药价是不是太高?这个问题并非像看上去那么简单。1000美元一片药贵不贵?贵也不贵。说它贵百十来毫克的东西卖这么高价确实比世上其它商品单位重量价格高很多。但是如果这个药物能减少住院次数,避免手术或器官移植,那可能还会节省医疗开支,所以也还便宜。


如果手术或其它治疗手段不存在,那你怎么定价就失去比较标杆。你如何给痛苦和生命定价?今天Herper说在500美元和10亿美元之间,整个社会要表决生命到底值多少钱。这里有个基本概念需要澄清,即无论政府还是保险公司本身并没有钱。这些钱都是来自全社会,所以最后的支付模式反映整个社会对生命价值的评价。


这个问题每个国家会有不同答案,而答案的不同会直接影响颠覆性药物的数量和出现速度。制药工业现在从表面上看还是盈利很高的行业,平均利润在20%左右。


这么高的利润为什么没有更多公司加入来分割地盘,反而大量曾经很有实力的制药巨头纷纷以合并或被收购的形式消失?这个问题如同问中彩票千万倍的回报为什么没有人投资买彩票这个行业,倒是卖彩票是个大买卖?因为你看到的是吃肉的那伙贼,谁会统计倒闭公司的平均利润?没有更多资本进入这个行业是因为失败风险这个抗衡因素。核心问题是我们现在对新药开发的理解不足以以低成本发现新药,唯一加速发现颠覆新药的途径是花大钱试错这个笨办法。
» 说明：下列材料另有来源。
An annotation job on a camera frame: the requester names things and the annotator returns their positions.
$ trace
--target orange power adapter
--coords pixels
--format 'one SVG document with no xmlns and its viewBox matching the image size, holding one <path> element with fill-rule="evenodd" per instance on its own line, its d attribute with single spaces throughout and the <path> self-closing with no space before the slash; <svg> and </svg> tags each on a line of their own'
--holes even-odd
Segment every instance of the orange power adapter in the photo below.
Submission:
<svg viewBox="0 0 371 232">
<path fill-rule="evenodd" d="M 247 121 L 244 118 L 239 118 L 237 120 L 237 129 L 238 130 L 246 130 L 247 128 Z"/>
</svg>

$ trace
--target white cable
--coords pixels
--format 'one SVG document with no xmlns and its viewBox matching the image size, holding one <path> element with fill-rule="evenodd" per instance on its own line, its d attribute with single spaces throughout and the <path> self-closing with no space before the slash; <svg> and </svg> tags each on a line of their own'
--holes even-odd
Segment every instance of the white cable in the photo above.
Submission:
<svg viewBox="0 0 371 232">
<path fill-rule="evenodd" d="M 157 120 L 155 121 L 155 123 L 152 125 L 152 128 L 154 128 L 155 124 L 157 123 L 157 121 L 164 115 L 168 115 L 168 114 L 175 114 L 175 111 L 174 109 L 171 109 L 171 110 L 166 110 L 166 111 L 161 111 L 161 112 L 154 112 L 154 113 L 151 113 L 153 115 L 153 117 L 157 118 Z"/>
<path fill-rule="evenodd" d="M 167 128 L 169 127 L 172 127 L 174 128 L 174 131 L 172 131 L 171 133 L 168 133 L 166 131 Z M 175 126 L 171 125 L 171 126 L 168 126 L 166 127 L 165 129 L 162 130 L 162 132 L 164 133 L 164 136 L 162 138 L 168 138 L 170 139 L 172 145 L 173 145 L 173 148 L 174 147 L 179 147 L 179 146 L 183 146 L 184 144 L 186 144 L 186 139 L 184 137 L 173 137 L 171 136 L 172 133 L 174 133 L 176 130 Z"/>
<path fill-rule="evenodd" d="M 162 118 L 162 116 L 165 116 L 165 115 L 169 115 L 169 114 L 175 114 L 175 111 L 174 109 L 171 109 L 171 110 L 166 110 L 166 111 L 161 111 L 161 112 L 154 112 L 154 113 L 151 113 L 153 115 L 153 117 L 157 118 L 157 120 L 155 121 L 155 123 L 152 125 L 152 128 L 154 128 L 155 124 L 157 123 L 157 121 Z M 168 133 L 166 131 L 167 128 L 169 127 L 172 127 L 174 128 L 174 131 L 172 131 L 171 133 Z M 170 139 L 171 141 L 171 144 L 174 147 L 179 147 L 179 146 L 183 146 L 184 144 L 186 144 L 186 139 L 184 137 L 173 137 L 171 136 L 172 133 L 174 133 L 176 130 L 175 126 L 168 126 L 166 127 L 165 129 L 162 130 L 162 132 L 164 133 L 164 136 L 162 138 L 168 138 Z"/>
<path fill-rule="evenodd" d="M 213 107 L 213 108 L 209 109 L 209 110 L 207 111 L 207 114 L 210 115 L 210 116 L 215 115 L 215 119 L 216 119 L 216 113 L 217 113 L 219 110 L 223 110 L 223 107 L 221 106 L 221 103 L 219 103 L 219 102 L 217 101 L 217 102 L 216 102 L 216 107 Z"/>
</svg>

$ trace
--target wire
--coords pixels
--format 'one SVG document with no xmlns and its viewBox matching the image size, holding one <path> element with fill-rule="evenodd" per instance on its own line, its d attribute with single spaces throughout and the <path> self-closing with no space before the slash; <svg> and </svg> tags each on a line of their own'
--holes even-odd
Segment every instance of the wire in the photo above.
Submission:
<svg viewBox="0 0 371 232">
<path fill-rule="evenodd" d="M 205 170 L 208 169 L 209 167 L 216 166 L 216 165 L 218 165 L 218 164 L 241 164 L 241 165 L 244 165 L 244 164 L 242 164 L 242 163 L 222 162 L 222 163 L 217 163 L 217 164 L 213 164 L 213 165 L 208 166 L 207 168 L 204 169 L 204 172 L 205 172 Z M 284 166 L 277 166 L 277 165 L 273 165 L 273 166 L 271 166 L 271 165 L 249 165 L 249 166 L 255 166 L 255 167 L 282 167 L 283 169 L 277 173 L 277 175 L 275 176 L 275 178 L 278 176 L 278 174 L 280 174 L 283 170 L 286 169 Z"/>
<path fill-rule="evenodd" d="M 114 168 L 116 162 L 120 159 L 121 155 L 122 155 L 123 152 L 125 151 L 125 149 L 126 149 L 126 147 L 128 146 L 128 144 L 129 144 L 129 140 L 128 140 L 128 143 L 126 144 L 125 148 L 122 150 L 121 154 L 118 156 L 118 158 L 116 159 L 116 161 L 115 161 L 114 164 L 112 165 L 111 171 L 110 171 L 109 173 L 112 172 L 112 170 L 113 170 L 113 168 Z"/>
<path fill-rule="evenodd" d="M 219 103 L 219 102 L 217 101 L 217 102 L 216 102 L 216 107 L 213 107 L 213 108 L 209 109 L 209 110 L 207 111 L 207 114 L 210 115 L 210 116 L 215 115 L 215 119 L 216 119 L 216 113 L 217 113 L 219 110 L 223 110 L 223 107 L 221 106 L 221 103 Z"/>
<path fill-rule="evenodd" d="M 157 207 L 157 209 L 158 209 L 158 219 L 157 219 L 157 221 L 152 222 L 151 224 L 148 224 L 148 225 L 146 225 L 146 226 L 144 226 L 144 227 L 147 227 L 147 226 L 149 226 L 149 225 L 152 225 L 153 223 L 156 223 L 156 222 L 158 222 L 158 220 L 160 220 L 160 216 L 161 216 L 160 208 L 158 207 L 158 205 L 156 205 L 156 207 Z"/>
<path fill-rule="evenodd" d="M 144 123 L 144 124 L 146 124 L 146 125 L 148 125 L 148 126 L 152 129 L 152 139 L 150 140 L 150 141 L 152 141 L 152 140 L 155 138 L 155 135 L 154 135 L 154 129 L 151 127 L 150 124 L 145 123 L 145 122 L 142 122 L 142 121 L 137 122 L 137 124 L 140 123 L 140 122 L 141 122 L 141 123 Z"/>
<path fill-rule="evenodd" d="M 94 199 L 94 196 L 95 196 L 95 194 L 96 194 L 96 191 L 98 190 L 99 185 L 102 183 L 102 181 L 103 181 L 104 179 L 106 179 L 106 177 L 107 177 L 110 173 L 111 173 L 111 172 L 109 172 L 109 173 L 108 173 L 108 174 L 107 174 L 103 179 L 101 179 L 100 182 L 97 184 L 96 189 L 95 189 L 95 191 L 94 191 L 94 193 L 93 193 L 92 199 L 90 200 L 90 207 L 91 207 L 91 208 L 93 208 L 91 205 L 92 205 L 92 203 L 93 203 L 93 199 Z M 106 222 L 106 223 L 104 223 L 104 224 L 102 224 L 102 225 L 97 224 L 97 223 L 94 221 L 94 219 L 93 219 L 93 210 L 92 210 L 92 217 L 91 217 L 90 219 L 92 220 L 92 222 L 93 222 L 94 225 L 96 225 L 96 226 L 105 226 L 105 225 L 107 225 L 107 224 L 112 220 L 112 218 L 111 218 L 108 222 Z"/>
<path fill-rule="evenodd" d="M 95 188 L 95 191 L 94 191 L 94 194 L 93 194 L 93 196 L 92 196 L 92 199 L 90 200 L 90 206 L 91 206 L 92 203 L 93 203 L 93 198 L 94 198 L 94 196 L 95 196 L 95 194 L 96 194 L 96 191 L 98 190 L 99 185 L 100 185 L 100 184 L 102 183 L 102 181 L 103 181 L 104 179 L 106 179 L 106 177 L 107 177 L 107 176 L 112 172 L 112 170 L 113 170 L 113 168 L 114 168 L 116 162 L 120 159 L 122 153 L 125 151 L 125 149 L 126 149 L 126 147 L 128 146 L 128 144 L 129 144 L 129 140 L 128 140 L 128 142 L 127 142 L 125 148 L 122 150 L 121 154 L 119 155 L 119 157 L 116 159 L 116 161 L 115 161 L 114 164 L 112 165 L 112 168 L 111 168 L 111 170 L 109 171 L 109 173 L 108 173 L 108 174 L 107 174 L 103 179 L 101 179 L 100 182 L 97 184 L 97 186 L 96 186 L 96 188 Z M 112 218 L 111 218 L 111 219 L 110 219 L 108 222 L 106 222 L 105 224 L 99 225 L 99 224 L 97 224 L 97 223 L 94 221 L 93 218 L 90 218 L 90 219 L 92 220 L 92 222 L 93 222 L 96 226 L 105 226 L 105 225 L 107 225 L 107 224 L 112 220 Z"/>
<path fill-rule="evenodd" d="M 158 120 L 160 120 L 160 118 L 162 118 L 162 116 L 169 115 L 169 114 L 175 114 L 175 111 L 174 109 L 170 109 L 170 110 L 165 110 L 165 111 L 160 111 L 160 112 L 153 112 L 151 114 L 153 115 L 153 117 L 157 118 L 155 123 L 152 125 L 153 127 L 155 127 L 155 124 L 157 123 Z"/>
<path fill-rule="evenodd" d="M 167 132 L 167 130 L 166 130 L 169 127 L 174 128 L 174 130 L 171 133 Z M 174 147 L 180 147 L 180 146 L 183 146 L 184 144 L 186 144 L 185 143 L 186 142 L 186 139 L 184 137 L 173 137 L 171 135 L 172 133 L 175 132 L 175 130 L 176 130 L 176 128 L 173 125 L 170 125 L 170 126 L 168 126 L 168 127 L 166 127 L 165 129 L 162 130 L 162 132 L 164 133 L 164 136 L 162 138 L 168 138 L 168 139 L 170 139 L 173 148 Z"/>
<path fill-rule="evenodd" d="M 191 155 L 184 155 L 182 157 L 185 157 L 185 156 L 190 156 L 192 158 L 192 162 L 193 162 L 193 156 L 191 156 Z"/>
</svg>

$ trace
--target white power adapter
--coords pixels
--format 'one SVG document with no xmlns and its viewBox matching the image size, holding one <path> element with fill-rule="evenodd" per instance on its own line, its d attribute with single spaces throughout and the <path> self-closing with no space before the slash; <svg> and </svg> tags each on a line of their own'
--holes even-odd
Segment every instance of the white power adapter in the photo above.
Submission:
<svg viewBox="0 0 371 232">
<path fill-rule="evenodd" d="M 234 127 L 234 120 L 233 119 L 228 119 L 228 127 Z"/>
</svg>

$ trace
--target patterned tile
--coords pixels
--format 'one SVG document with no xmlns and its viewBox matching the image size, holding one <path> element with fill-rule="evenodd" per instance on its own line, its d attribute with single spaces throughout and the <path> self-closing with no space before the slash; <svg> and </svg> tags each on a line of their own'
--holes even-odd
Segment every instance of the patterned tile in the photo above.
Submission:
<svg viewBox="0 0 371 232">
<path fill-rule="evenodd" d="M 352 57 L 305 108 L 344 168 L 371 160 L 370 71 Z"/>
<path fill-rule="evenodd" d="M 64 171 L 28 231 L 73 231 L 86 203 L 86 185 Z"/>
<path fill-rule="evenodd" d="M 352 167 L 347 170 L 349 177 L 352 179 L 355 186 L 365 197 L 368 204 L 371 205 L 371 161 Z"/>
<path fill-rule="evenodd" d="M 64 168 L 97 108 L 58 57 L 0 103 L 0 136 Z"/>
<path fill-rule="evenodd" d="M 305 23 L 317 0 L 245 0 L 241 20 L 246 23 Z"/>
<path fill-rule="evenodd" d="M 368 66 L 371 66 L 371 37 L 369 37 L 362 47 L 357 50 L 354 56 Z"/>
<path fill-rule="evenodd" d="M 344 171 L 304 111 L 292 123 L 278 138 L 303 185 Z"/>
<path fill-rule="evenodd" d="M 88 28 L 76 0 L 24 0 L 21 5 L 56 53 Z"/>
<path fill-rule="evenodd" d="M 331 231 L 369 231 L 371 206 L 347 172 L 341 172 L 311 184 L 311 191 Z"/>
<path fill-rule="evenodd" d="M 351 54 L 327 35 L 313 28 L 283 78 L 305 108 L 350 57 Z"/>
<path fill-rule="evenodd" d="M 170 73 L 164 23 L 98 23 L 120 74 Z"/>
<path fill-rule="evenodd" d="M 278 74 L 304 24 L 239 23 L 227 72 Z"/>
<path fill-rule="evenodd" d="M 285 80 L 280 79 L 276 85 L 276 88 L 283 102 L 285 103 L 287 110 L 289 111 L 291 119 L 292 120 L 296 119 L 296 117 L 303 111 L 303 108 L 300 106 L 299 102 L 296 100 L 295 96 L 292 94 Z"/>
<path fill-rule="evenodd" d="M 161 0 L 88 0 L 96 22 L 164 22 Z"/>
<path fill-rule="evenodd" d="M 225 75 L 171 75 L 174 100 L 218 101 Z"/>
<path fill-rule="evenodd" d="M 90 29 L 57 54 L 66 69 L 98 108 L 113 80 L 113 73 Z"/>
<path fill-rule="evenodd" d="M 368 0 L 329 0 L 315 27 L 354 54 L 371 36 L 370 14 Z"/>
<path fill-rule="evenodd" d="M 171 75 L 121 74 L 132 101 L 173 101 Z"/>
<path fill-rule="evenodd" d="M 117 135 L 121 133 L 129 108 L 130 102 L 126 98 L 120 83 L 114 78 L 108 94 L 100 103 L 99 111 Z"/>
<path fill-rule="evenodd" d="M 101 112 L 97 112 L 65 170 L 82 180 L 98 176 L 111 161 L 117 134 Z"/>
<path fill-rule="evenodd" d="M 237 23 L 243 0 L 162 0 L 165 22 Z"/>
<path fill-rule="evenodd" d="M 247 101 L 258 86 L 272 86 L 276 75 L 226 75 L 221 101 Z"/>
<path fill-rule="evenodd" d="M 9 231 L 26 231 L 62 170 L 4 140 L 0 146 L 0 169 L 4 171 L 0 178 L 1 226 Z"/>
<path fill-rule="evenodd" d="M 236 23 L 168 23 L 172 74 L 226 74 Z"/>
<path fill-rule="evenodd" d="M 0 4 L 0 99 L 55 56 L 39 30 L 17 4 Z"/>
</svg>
如果药价下降甚至停止增长会出现什么情况?如果以降价这个方式对错误(现在90%的临床活动以失败告终)进行惩罚,厂家会减少尝试次数或通过其它途径避免风险。施贵宝将无力花12亿收购临床前IDO抑制剂,默沙东也不会在一个产品疗效信号还不明显时同时开始数十个不同适应症的临床实验。如果没有现在的支付强度,PD-1抑制剂不可能这么快上市。其代价是即使你愿意倾家荡产挽救生命也买不到这样的产品。


然而现在的现实是越来越多的人无法承受越来越高的药价,由贫富决定生死确实挑战人类的道德底线。今天LaMattina希望复方药物价格将低于单方组合,这很可能发生。另外他说延长病人寿命等于变相增加药品销量,所以可以作为降价动力。但这些并未触及问题的根本,即我们整个社会对药品价值的尊重程度决定新药的数目和发现速度。


我认为慈善机构是一个潜在的贡献因素。另一个办法是建立机制让未来的患者分担一部分责任。现在的专利系统导致这一代病人为下一代病人买单,所以并不公平。如果限价则应该相应延长专利保护时间。最根本的办法是发展科学技术,加速PD-1这类颠覆性机理的发现,降低临床失败率。但我们在讨论药价问题,who cares about science?